Some brief views on iOS clients for Mastodon (as of mid 2019)

July 19, 2019

I'm on Mastodon and I have both an iPhone and an iPad, so of course I've poked at a number of iOS clients for Mastodon. (I'm restricting my views to Mastodon specifically instead of the Fediverse as a whole because I've never used any of these clients on a non-Mastodon instance.)

I'll put my UI biases up front; what I want is basically Tweetbot for Mastodon. I think that Twitter and Mastodon are pretty similar environments, and Tweetbot has a very well polished interface and UI that works quite well. Pointless departures from the Tweetbot experience irritate me, especially if they also waste some of the limited screen space. Also, I can't say that I've tried out absolutely every iOS Mastodon client.

  • Amaroq is a perfectly good straightforward iPhone Mastodon client that delivers the basic timeline experience that you'd want, and it's free. Unfortunately it's iPhone only. It's not updated all that often so it's not going to be up to date on the latest Mastodon features. As far as I know it only has one colour scheme, white on black (or dark blue, I'm not sure).

  • Tootdon is also a perfectly good straightforward Mastodon client, and unlike Amaroq it works on iPads too. It's free, but it has the drawback that it sends a copy of toots it sees off to its server, where they are (or were) only kept for a month and only used for searches. The Tootdon privacy policy is written in Japanese.

    My memory is that I found Tootdon not as nice as Amaroq on my iPhone, when I was still using both clients.

  • Toot! is the best iPad client that I've found and is pretty good on the iPhone too. It has all of the features you'd expect and a number of little conveniences (such as inlining partial content from a lot of links, which is handy when people I follow keep linking to Twitter; actually visiting Twitter links is a giant pain on a phone, entirely due to how Twitter acts). It's a paid client but, like Tweetbot, I don't regret spending the money.

    Toot! is not perfect on an iPad because it insists on wasting a bit too much space on its sidebar; you can see this in its iPad screen shots. It has a public issue tracker, so perhaps I should raise this grump there.

  • Mast is written by an enthusiastic and energetic programmer with many ideas, which very much shows in the end result. Some people like it a great deal and consider it the best designed iOS client. I think it's a good iPhone client but not particularly great on an iPad, where it wastes too much space all of the time and has UI elements that don't seem to work very well. It's a paid client too.

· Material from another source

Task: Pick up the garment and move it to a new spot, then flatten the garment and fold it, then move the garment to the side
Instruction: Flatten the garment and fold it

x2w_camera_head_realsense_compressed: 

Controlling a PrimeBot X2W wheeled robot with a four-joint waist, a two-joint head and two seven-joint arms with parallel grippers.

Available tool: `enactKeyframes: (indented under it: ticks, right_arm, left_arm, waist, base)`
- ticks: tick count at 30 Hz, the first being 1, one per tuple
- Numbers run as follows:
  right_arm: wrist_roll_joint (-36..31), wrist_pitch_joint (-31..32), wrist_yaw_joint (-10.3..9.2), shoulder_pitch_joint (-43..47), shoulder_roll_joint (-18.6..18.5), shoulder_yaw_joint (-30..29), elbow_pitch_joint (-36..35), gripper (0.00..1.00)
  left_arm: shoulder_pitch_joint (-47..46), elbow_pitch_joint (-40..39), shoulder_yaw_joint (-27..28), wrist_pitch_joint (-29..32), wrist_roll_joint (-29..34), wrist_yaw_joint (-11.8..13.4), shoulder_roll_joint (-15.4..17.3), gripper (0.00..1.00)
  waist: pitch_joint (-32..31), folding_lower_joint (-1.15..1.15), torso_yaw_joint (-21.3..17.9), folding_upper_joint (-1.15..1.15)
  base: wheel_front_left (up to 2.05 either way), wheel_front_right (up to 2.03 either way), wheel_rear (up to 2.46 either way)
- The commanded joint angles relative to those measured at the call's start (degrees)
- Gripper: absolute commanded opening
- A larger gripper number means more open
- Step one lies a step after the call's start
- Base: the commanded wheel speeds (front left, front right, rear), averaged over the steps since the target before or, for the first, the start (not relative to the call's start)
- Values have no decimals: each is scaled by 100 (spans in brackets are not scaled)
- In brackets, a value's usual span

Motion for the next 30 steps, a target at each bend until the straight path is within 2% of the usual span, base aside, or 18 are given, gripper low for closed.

    (Mast has had several iterations of its UI on the iPad. As I write this, the current UI squeezes the actual toots into a narrow column in order to display at least one other column that I care much less about.)

    I find that Mast is a somewhat alarming client to use, because it has so many features that touching and moving my finger almost anywhere can start to do something. So far I haven't accidentally re-tooted something or the like, but it feels like it's only a matter of time. I really wish there was a way to get Mast to basically calm down.

I think that Mast and Toot! are very close to each other on the iPhone; there are some days where I prefer one and other days when I like the other better. On my iPad it is no contest; the only client I use there is Toot!, because I decided that I wasn't willing to put up with what Tootdon was doing (partly because I wasn't willing to be responsible for sending other people's toots off to some server somewhere under unclear policies).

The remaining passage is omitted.